Exercise aim> Among the records below, find the line that has "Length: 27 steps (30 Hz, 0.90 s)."; from there, give the lines again exactly, and stop after the line that has "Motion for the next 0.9".

Collected data entries:
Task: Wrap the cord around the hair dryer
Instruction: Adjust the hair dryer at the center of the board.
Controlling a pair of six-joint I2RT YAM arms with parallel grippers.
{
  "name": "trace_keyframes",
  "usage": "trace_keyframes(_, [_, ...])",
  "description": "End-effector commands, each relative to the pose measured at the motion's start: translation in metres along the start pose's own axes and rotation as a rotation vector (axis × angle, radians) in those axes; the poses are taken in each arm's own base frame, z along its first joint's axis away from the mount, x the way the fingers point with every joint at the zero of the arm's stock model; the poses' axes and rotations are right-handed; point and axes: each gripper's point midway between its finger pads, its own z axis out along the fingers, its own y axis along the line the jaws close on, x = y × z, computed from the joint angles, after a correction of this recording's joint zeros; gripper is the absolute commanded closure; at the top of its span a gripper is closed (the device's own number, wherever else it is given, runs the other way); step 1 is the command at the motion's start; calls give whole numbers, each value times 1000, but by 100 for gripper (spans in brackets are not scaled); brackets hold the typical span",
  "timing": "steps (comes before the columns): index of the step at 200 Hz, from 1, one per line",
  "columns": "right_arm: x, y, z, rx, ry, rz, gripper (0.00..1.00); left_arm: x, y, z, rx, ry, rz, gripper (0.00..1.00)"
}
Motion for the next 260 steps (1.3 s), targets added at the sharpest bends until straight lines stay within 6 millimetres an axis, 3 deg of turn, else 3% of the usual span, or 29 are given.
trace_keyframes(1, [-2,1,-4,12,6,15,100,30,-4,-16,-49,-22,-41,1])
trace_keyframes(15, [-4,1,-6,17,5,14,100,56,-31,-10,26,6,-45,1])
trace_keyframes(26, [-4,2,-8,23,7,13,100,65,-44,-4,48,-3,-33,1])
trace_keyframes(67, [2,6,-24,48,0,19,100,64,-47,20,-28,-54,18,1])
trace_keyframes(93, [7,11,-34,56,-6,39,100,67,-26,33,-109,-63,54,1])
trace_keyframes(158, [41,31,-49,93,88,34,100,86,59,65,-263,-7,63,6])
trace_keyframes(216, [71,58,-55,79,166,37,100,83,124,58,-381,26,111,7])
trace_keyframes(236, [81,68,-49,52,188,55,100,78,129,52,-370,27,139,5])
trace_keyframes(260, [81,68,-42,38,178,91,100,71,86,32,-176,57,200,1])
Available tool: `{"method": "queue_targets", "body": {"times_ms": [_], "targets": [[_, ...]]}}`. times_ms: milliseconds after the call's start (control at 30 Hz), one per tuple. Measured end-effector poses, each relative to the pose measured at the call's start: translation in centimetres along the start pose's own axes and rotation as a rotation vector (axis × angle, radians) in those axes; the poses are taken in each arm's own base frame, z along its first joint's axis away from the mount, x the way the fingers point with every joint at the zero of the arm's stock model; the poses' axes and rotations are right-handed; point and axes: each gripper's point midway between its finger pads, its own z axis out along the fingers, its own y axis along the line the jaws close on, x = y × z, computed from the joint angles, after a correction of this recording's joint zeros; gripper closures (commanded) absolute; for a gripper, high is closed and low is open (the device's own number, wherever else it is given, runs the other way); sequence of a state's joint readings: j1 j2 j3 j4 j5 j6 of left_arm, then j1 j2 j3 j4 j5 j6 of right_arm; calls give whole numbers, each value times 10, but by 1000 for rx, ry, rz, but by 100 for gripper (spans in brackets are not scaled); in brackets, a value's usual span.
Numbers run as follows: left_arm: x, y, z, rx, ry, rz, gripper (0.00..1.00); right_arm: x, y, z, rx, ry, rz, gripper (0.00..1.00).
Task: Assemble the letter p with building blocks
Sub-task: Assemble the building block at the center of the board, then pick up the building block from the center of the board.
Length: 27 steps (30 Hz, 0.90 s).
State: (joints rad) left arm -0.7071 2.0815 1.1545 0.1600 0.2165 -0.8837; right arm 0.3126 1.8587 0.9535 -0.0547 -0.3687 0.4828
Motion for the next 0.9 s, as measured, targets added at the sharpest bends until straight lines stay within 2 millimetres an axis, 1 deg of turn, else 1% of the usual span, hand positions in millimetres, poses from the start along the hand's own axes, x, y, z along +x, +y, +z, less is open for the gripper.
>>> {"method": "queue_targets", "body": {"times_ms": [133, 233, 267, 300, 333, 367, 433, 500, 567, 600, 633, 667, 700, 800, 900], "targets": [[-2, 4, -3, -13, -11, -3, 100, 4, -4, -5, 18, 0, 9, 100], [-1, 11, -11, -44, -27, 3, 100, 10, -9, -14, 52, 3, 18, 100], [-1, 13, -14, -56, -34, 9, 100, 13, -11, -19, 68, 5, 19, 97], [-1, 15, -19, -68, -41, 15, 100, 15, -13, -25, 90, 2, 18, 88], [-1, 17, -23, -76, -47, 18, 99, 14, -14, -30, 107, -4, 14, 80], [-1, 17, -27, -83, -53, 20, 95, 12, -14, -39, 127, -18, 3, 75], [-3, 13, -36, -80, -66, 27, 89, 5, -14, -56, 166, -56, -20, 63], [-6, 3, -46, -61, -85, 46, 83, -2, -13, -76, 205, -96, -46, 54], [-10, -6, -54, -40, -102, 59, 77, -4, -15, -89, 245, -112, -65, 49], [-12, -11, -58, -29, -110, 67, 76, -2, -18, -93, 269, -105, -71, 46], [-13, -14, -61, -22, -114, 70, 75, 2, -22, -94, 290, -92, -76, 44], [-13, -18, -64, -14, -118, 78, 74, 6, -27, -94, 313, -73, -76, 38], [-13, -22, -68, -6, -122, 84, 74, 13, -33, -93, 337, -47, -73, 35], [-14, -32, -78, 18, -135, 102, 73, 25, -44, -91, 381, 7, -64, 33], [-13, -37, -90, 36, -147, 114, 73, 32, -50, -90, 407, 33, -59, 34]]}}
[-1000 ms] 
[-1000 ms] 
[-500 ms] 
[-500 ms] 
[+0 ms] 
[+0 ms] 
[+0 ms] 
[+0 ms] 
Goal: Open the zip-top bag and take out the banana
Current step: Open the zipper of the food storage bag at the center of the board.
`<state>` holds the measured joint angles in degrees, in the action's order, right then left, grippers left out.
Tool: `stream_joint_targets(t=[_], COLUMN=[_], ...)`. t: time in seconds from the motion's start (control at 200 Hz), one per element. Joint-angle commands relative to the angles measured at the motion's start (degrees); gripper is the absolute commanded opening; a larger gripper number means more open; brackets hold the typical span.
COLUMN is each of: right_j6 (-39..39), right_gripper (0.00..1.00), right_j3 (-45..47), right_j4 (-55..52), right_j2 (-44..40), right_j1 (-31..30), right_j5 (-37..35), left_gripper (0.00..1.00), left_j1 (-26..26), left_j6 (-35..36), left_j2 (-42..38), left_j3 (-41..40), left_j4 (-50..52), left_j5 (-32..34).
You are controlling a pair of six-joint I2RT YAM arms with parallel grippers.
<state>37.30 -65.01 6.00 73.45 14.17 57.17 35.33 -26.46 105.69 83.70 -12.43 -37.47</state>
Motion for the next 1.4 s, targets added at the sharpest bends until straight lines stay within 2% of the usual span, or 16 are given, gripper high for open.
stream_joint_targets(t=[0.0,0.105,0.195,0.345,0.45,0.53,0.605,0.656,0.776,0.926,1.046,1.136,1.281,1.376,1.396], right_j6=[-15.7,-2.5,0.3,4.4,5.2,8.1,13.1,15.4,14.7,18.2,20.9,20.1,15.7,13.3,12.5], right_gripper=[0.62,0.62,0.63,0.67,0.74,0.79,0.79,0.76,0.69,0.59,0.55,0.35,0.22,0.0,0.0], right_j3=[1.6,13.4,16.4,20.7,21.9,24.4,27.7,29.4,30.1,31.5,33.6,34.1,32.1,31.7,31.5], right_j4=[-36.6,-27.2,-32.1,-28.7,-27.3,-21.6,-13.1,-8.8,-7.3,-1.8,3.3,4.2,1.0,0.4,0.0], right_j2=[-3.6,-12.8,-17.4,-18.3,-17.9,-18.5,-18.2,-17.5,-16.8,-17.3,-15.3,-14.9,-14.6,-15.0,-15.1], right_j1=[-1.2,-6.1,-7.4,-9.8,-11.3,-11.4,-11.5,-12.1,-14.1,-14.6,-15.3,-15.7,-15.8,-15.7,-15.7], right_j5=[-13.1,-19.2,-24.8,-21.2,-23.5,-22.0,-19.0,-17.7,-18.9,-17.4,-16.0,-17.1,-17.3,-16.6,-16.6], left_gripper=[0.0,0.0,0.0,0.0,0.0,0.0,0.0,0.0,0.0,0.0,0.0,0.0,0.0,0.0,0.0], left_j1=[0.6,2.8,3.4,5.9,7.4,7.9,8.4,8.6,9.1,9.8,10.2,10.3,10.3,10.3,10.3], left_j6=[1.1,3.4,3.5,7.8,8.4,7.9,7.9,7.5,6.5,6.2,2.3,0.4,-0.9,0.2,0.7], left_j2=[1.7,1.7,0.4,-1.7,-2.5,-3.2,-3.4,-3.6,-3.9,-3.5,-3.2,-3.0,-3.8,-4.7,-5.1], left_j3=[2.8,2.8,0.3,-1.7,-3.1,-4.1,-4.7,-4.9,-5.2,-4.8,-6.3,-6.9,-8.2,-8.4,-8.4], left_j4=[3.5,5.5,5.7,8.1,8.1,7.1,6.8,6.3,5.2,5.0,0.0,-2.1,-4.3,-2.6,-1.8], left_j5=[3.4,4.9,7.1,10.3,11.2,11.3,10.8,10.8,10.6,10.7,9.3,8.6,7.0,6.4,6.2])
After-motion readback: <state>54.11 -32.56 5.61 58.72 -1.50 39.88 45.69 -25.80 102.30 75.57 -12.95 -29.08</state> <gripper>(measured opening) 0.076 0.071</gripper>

Task response>
Length: 27 steps (30 Hz, 0.90 s).
State: (joints rad) left arm -0.7071 2.0815 1.1545 0.1600 0.2165 -0.8837; right arm 0.3126 1.8587 0.9535 -0.0547 -0.3687 0.4828
Motion for the next 0.9 s, as measured, targets added at the sharpest bends until straight lines stay within 2 millimetres an axis, 1 deg of turn, else 1% of the usual span, hand positions in millimetres, poses from the start along the hand's own axes, x, y, z along +x, +y, +z, less is open for the gripper.

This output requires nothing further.